Is the habitual offender law now being used to coerce defendants to plead guilty? What has been your experience?
In my experience, the habitual offender law has always been a tool used by the District Attorney’s office to intimidate someone to plead guilty. There doesn’t appear to be any rhyme or reason to it. I’ve had low-level drug possession cases charged as multiple offenders and I’ve had very serious charges enhanced with the multiple bill.

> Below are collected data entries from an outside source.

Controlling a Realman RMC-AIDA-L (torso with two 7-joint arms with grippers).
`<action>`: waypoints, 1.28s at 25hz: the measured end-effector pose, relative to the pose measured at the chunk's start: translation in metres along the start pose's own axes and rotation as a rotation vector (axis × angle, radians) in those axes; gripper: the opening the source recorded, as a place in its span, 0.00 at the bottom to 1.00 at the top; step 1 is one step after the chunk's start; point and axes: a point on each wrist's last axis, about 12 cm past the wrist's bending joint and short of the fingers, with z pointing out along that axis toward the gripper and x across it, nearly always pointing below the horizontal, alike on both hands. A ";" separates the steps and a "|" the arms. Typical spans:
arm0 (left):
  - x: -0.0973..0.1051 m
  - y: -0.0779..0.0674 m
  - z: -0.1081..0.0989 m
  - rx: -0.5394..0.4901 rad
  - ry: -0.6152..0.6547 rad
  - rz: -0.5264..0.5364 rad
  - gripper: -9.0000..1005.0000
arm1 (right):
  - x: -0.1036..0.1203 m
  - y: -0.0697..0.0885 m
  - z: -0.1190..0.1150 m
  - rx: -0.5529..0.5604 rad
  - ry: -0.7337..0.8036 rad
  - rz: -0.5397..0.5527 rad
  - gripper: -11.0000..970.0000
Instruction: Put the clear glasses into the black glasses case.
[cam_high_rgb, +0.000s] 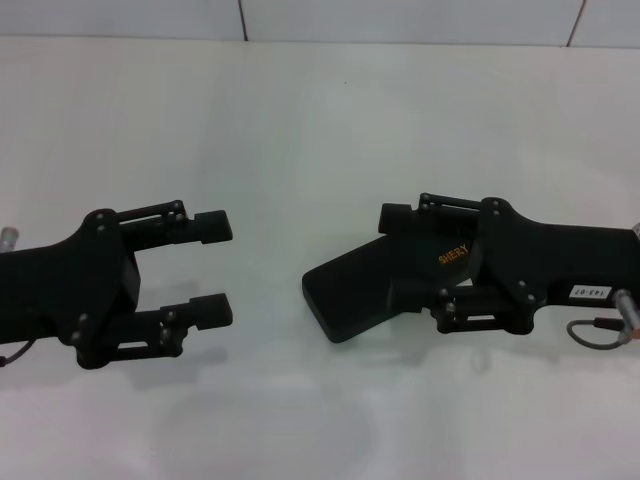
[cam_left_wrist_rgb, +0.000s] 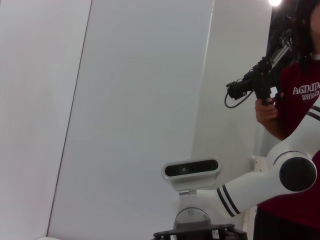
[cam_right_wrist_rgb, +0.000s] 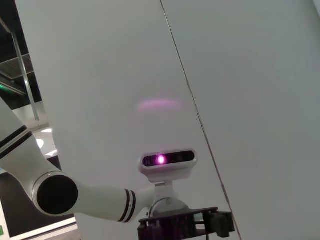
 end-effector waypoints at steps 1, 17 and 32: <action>0.000 0.000 0.000 0.001 0.000 0.001 0.72 | 0.000 0.000 0.000 0.000 0.000 -0.002 0.81; 0.000 0.001 0.002 0.004 -0.002 0.001 0.72 | 0.001 0.000 0.000 0.001 0.000 -0.009 0.81; 0.001 0.001 0.004 0.008 -0.005 -0.002 0.72 | 0.003 0.002 -0.004 0.015 -0.007 -0.002 0.81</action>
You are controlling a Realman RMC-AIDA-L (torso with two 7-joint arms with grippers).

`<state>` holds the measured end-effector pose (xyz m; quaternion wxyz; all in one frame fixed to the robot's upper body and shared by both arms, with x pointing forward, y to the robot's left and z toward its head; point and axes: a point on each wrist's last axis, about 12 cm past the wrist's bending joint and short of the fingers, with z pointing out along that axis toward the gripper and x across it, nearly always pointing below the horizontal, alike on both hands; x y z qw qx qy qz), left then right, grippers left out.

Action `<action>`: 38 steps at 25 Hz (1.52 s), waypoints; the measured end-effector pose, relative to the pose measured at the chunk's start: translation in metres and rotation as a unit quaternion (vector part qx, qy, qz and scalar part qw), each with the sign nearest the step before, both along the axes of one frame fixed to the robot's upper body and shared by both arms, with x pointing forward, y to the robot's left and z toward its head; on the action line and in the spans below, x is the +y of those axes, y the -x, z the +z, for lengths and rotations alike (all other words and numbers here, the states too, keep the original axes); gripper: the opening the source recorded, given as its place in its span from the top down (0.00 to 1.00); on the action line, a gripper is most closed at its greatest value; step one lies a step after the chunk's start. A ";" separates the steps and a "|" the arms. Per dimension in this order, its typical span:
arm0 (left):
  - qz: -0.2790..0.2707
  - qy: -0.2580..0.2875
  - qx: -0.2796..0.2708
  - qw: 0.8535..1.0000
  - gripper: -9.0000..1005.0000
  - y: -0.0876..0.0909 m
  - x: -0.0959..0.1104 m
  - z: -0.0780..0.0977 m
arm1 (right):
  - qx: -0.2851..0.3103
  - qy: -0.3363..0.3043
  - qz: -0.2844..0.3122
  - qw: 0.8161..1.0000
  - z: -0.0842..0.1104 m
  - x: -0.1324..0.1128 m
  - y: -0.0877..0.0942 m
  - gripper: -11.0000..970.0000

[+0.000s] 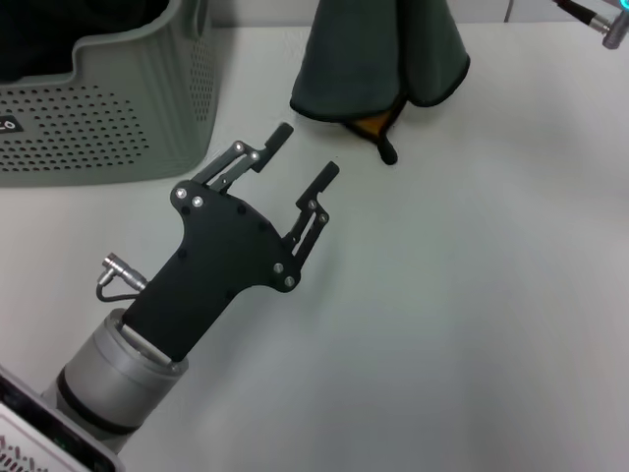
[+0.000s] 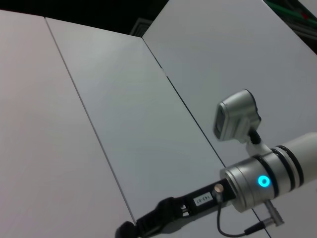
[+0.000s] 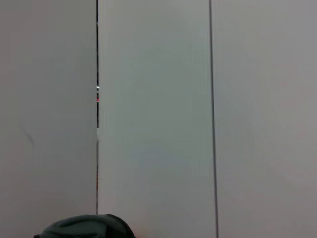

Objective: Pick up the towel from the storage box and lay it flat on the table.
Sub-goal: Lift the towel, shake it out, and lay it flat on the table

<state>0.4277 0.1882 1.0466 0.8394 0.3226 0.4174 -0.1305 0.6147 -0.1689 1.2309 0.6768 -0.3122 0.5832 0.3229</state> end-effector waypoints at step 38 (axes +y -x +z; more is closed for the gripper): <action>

One client of mine was accused of a drug offense. He had a lifetime of addiction and cycled in and out of sobriety. When he wasn’t sober, he found himself in trouble trying to chase that addiction, and had gathered several other drug possession convictions. Those prior convictions, under the habitual offender guidelines, exposed him to life in prison. He was offered a plea deal for 20 years in prison. That is a tough conversation to have with a client, explaining to them that they need to accept a 20-year plea deal on a drug offense or risk never coming home by going to trial.
For so long, jail has been thought of as a bad place for bad people, a place focusing more on retribution rather than rehabilitation. I feel the focus should be more on the current accusation, rather than a person’s previous convictions, particularly for low level, non-violent offenses. Someone serves their time and then their debt to society is met. But I’ve seen people who got into trouble when they were younger doing stupid stuff and had those convictions used against them even if they are completely unrelated charges, most times low level stuff. But according to the habitual offender law, they are facing 20 years to life in prison on an offense that is most often probatable. But that plea offer for 10 years versus potentially life in prison suddenly takes the seriousness of the original charge to a whole other level. Is that wrong? You tell me.